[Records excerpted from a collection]
● ● ●

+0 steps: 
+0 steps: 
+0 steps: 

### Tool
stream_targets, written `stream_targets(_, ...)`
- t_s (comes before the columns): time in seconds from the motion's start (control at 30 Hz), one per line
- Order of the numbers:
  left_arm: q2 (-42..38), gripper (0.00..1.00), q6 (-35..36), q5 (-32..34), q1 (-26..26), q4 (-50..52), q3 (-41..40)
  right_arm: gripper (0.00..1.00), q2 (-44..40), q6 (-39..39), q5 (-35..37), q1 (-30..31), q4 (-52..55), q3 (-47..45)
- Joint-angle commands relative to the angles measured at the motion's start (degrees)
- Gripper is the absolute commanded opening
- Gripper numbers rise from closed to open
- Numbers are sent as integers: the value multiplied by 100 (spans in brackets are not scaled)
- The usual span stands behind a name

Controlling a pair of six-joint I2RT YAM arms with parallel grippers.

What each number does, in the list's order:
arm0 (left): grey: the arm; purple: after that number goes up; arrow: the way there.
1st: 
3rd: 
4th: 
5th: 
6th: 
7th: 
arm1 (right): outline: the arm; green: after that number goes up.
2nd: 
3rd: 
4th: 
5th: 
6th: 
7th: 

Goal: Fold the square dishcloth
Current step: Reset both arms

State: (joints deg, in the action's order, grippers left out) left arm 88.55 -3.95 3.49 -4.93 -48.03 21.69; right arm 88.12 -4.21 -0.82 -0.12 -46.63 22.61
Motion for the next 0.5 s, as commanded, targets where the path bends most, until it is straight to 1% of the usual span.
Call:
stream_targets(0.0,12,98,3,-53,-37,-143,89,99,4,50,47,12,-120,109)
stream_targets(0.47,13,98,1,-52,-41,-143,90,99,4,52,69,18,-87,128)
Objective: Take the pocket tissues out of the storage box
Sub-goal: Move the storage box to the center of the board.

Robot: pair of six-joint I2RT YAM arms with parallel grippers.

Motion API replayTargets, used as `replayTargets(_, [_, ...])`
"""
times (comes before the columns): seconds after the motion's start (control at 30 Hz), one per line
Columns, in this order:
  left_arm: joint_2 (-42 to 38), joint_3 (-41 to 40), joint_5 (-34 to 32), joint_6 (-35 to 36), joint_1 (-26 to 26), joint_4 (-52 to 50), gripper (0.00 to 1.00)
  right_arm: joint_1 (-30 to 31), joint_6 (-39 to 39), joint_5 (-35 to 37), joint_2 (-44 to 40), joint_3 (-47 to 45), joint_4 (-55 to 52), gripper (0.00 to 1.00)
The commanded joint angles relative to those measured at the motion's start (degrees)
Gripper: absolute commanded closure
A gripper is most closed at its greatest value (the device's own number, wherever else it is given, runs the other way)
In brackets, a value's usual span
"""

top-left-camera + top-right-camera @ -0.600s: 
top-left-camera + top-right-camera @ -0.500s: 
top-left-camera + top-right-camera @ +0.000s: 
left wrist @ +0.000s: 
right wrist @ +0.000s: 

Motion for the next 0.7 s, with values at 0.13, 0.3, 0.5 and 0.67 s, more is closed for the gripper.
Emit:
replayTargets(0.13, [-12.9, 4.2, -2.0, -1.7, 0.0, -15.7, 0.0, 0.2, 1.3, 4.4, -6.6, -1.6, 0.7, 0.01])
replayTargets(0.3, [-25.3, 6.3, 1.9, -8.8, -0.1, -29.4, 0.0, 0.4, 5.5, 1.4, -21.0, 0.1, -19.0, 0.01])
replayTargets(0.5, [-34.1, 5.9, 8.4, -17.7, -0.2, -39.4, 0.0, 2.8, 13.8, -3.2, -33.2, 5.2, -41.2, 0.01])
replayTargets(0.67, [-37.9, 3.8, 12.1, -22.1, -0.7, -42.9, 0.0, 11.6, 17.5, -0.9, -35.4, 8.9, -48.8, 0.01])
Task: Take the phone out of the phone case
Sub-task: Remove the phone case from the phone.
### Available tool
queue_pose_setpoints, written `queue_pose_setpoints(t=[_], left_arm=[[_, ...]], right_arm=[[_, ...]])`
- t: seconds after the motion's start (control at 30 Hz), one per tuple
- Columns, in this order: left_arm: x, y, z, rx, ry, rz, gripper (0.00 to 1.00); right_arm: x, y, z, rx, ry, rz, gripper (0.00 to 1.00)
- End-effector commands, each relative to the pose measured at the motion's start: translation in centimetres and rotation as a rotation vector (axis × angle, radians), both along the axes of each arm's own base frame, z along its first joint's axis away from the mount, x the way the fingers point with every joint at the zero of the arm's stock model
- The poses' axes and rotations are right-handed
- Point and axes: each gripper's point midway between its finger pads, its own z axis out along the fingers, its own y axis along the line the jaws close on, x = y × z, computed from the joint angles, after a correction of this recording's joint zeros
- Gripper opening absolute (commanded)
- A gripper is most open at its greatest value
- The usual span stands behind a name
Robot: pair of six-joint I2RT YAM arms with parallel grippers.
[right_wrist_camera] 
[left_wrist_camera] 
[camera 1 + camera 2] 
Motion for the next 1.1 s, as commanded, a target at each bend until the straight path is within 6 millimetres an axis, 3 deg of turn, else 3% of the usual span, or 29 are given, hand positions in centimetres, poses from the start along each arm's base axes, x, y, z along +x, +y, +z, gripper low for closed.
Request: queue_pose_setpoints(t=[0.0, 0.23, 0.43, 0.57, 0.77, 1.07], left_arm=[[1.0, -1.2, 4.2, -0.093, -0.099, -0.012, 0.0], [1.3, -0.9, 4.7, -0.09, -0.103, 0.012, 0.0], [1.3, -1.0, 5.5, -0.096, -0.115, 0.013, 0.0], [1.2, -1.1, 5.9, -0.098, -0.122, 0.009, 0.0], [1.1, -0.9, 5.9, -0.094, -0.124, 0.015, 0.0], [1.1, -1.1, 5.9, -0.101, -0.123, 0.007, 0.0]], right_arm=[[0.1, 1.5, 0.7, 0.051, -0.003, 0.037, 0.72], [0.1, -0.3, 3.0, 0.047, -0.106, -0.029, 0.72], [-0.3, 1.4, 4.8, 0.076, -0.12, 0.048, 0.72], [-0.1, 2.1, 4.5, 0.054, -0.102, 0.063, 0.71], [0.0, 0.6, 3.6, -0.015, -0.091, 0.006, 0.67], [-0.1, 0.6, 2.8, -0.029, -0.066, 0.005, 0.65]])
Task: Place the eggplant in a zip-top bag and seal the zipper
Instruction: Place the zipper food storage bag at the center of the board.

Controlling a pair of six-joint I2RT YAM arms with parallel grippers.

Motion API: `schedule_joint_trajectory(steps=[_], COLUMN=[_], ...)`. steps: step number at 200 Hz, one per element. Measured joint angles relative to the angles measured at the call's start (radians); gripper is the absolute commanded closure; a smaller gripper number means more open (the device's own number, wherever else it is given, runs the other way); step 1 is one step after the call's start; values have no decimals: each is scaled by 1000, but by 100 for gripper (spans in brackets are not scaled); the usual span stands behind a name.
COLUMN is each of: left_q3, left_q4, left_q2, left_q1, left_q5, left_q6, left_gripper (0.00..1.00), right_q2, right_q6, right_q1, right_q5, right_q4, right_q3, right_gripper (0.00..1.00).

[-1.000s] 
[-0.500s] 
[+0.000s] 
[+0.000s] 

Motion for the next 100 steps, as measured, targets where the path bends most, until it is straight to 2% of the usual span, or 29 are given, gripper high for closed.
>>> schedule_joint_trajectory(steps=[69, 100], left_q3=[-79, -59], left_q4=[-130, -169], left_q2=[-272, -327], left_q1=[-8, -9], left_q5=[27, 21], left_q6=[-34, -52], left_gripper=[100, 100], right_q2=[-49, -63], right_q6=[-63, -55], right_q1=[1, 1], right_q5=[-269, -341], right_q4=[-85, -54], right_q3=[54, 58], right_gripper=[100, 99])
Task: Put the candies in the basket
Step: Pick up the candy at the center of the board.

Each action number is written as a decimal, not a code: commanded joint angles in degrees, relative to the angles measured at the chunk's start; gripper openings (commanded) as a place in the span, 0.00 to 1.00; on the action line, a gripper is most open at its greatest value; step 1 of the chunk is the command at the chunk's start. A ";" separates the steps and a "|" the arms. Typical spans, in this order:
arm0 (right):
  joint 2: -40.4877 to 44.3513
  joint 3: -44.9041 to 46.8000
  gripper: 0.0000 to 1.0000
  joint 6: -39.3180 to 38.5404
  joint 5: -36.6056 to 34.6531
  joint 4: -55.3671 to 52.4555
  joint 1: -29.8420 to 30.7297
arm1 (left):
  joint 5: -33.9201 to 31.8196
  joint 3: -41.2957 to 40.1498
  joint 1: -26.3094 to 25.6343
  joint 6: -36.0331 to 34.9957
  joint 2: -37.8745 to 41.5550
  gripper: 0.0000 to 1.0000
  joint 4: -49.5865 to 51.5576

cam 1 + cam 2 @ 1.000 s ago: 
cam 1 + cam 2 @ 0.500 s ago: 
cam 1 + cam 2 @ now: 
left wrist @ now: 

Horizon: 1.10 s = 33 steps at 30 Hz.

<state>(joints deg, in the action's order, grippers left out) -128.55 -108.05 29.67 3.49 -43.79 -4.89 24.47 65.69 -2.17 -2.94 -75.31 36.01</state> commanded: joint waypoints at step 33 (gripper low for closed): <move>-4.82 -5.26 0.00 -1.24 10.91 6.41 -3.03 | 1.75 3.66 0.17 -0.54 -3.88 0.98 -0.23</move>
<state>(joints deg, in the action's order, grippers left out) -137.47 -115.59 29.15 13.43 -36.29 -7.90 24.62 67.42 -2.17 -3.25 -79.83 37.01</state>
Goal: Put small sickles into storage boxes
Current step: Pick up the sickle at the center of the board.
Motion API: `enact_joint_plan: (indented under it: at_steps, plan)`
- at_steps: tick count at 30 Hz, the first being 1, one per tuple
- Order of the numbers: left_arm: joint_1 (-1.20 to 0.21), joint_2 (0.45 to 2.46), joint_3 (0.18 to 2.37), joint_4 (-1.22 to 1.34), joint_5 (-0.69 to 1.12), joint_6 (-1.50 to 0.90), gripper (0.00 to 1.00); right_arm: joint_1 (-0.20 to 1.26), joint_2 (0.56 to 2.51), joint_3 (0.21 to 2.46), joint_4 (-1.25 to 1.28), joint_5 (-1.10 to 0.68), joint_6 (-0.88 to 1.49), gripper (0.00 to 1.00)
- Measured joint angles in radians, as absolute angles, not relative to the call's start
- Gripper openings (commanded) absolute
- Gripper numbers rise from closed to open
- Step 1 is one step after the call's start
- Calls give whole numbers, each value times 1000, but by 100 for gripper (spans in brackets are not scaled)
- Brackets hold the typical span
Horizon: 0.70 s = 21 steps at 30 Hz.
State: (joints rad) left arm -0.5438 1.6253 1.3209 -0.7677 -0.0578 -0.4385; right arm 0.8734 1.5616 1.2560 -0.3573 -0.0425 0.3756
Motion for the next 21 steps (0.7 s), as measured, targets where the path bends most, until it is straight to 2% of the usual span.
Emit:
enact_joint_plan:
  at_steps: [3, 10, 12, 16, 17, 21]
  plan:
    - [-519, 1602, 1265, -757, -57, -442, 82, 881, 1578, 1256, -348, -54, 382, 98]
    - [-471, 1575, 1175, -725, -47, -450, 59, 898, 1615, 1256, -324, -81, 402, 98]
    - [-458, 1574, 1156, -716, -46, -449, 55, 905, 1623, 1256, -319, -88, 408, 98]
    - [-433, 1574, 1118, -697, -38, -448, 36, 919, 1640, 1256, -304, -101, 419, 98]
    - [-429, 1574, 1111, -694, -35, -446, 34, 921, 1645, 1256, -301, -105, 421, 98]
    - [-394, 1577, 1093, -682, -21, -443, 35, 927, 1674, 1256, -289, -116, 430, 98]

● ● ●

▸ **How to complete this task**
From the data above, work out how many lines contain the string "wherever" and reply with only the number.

▸ **Response to this exercise**
2